What is being asked:
Set down every entry exactly as it stands, omitting any picture.

##########

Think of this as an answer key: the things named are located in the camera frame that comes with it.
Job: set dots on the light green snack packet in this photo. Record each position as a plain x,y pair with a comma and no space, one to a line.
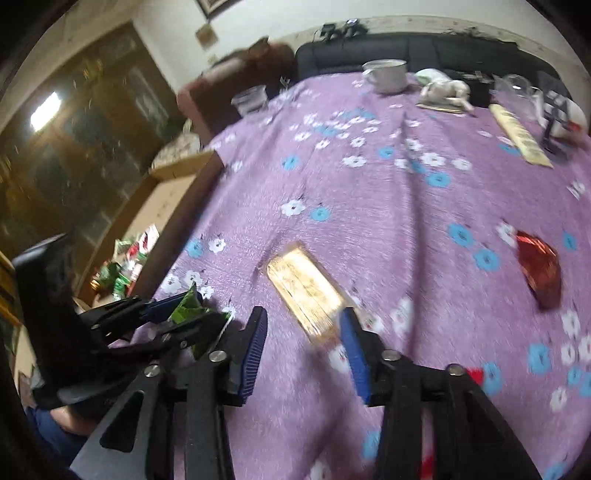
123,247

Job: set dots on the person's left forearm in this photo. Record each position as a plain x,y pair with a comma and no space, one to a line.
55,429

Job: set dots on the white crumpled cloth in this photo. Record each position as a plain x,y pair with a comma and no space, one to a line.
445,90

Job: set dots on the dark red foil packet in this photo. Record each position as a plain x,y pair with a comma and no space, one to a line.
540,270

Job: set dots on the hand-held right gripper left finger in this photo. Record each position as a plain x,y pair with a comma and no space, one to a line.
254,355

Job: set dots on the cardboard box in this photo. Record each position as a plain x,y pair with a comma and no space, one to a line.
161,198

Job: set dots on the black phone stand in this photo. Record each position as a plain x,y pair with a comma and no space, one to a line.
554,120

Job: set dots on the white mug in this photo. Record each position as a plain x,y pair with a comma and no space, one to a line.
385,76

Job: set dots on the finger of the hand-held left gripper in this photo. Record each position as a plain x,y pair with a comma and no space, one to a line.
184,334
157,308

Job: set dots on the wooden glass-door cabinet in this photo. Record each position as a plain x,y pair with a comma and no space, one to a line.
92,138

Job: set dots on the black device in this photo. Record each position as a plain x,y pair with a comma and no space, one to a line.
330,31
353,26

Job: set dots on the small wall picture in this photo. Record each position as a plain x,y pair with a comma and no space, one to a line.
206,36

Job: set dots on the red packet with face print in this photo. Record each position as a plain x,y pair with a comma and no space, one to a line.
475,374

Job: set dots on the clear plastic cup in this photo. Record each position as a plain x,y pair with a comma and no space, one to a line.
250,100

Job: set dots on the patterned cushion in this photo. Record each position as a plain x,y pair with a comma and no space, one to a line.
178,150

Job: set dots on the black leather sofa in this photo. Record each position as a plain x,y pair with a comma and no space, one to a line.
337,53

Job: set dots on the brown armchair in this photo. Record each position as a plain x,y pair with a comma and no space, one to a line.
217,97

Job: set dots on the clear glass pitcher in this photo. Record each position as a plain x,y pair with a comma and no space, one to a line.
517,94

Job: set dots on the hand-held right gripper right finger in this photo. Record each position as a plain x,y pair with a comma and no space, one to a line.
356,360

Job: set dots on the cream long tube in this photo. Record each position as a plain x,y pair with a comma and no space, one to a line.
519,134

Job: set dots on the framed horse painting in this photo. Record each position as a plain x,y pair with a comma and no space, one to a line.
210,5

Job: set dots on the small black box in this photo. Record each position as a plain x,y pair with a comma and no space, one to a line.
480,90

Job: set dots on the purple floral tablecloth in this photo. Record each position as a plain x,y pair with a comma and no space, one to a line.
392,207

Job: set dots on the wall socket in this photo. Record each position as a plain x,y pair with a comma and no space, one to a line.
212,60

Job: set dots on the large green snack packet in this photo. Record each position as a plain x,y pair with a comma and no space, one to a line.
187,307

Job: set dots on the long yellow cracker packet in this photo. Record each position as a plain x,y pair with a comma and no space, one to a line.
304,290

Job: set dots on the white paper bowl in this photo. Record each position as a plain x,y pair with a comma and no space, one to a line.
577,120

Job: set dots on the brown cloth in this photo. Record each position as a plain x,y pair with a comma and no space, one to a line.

##########

The completed task:
Think of this as an answer key: the things named are located in the camera frame that comes with it.
Job: set dots on the light green snack packet in this photo. Record each position as a plain x,y pair with a comma and no space, one to a line.
123,247

Job: set dots on the person's left forearm in this photo. Record each position as a plain x,y pair with a comma and no space, one to a line.
55,429

Job: set dots on the white crumpled cloth in this photo. Record each position as a plain x,y pair with a comma and no space, one to a line.
445,90

Job: set dots on the dark red foil packet in this photo. Record each position as a plain x,y pair with a comma and no space, one to a line.
540,270

Job: set dots on the hand-held right gripper left finger in this photo. Record each position as a plain x,y pair with a comma and no space, one to a line.
254,355

Job: set dots on the cardboard box in this photo. Record each position as a plain x,y pair with a comma and no space, one to a line.
161,198

Job: set dots on the black phone stand in this photo. Record each position as a plain x,y pair with a comma and no space, one to a line.
554,120

Job: set dots on the white mug in this photo. Record each position as a plain x,y pair with a comma and no space, one to a line.
385,76

Job: set dots on the finger of the hand-held left gripper in this photo. Record each position as a plain x,y pair with a comma and no space, one to a line.
184,334
157,308

Job: set dots on the wooden glass-door cabinet in this photo. Record each position as a plain x,y pair with a comma and no space, one to a line.
92,138

Job: set dots on the black device in this photo. Record each position as a plain x,y pair with a comma and no space, one to a line.
330,31
353,26

Job: set dots on the small wall picture in this photo. Record each position as a plain x,y pair with a comma and no space, one to a line.
206,36

Job: set dots on the red packet with face print in this photo. Record each position as a plain x,y pair with a comma and no space, one to a line.
475,374

Job: set dots on the clear plastic cup in this photo. Record each position as a plain x,y pair with a comma and no space, one to a line.
250,100

Job: set dots on the patterned cushion in this photo. Record each position as a plain x,y pair with a comma and no space, one to a line.
178,150

Job: set dots on the black leather sofa in this photo. Record each position as a plain x,y pair with a comma and no space, one to a line.
337,53

Job: set dots on the brown armchair in this photo. Record each position as a plain x,y pair with a comma and no space, one to a line.
217,97

Job: set dots on the clear glass pitcher in this photo. Record each position as a plain x,y pair with a comma and no space, one to a line.
517,94

Job: set dots on the hand-held right gripper right finger in this photo. Record each position as a plain x,y pair with a comma and no space, one to a line.
356,360

Job: set dots on the cream long tube in this photo. Record each position as a plain x,y pair with a comma and no space, one to a line.
519,134

Job: set dots on the framed horse painting in this photo. Record each position as a plain x,y pair with a comma and no space, one to a line.
210,5

Job: set dots on the small black box in this photo. Record each position as a plain x,y pair with a comma and no space, one to a line.
480,90

Job: set dots on the purple floral tablecloth in this photo. Record each position as a plain x,y pair with a comma and no space, one to a line.
392,207

Job: set dots on the wall socket in this photo. Record each position as a plain x,y pair with a comma and no space, one to a line.
212,60

Job: set dots on the large green snack packet in this photo. Record each position as a plain x,y pair with a comma and no space, one to a line.
187,307

Job: set dots on the long yellow cracker packet in this photo. Record each position as a plain x,y pair with a comma and no space, one to a line.
304,290

Job: set dots on the white paper bowl in this photo. Record each position as a plain x,y pair with a comma and no space, one to a line.
577,120

Job: set dots on the brown cloth in this photo. Record each position as a plain x,y pair with a comma and no space, one to a line.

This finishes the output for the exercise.